Edge routing proxy

A multi-layer reverse proxy for upstream-resilient routing — OpenResty, Couchbase, and a TypeScript control plane. Serves ~10M requests/day in production from a 2 vCPU / 2 GB node.

status: shipped
started: 2024-10
updated: 2026-04
tags: Backend · Systems

What

A reverse proxy that rewrites traffic in real time to keep upstream connections healthy across fast-changing endpoint state. Built for integration layers where upstream availability is unreliable — rate limits, regional routing, frequent endpoint churn — and the system above can’t tolerate that churn leaking through.

Why

The simple version of the problem: a downstream endpoint degrades or goes away, and the rest of the system can’t talk to it. The simple solution — point at a backup — is only good for hours, because whatever stressed the first endpoint tends to stress the backup the same way. So the real engineering problem is: can you route continuously, at request granularity, across a changing pool of upstreams, without breaking session state?

How

Three layers:

Edge (OpenResty / Nginx + Lua). Lua handlers on access_by_lua_block and body_filter_by_lua_block for per-request routing decisions and on-the-fly body rewriting. Picked OpenResty specifically because the alternative (a sidecar in a “real” language) adds a network hop that kills latency for this workload.
State (Couchbase).
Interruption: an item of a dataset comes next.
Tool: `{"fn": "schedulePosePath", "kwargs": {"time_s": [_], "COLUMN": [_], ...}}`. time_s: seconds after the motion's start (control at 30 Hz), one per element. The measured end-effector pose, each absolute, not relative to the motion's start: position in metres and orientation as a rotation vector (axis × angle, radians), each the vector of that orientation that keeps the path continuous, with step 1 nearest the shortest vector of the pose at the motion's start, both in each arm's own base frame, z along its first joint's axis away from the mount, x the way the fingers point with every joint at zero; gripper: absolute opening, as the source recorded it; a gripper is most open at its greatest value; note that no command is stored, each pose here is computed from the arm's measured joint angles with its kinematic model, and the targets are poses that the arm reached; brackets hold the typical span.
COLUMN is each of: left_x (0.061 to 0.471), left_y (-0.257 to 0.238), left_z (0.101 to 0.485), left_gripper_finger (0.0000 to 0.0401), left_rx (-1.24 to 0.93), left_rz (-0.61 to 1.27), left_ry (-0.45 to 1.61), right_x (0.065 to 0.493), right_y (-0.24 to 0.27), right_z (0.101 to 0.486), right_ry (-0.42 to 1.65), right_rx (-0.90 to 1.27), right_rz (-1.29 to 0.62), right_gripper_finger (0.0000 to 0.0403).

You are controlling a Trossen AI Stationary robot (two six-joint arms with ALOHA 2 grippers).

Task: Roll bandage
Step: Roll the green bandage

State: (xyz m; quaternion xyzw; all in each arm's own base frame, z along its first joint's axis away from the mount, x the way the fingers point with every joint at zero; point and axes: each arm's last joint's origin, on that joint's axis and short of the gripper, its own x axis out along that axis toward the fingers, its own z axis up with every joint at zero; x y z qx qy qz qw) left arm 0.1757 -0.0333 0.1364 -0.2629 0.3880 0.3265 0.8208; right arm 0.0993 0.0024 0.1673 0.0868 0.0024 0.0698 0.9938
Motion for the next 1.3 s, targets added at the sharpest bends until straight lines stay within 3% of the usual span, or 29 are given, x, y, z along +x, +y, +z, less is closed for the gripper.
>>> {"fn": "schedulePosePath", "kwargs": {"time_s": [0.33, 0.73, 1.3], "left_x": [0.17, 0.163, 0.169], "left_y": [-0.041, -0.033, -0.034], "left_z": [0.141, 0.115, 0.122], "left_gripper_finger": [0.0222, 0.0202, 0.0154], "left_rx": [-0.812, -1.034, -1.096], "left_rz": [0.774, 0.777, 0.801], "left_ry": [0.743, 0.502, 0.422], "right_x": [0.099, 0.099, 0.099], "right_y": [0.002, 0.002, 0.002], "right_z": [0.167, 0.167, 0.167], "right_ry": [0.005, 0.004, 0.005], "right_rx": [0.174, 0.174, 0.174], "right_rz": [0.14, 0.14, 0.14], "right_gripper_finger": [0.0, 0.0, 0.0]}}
Routing tables live in Couchbase with K/V lookups on the hot path — sub-millisecond reads were the requirement, and Couchbase’s memory-first design fit better than a relational store here. The control plane owns writes; the edge is read-only.
Control plane (TypeScript / Express). Health-checks upstreams, rotates active endpoints based on health and load, publishes new routing state to Couchbase. Deliberately kept out of the request path so a control-plane outage degrades gracefully — the edge keeps serving whatever the last known routing state was.

The proxy is paired with a rotation service that health-checks and load-balances across ~50 proxy nodes — the proxy is the data plane; the rotation service decides which nodes get traffic.

Caching and fallback

Three-tier read path, designed so a Capella Couchbase outage doesn’t take the edge down:

L1 — in-process memory cache (Lua). 10 MB per worker, 60 s TTL. Lives inside the Lua worker, so there’s no network hop on a cache hit. Absorbs repeat routing lookups and takes hotkey pressure off Couchbase.
L2 — Capella Couchbase. Authoritative routing state. Sub-millisecond K/V reads on cache miss.
L3 — local document fallback. Every doc successfully fetched from Couchbase is also written to local disk. If Capella is unreachable and the L1 entry has expired, the edge falls back to the last-known-good local copy rather than failing the request. The trade-off is freshness — local fallback is as stale as the last successful read — but for this workload “slightly stale” beats “5xx.”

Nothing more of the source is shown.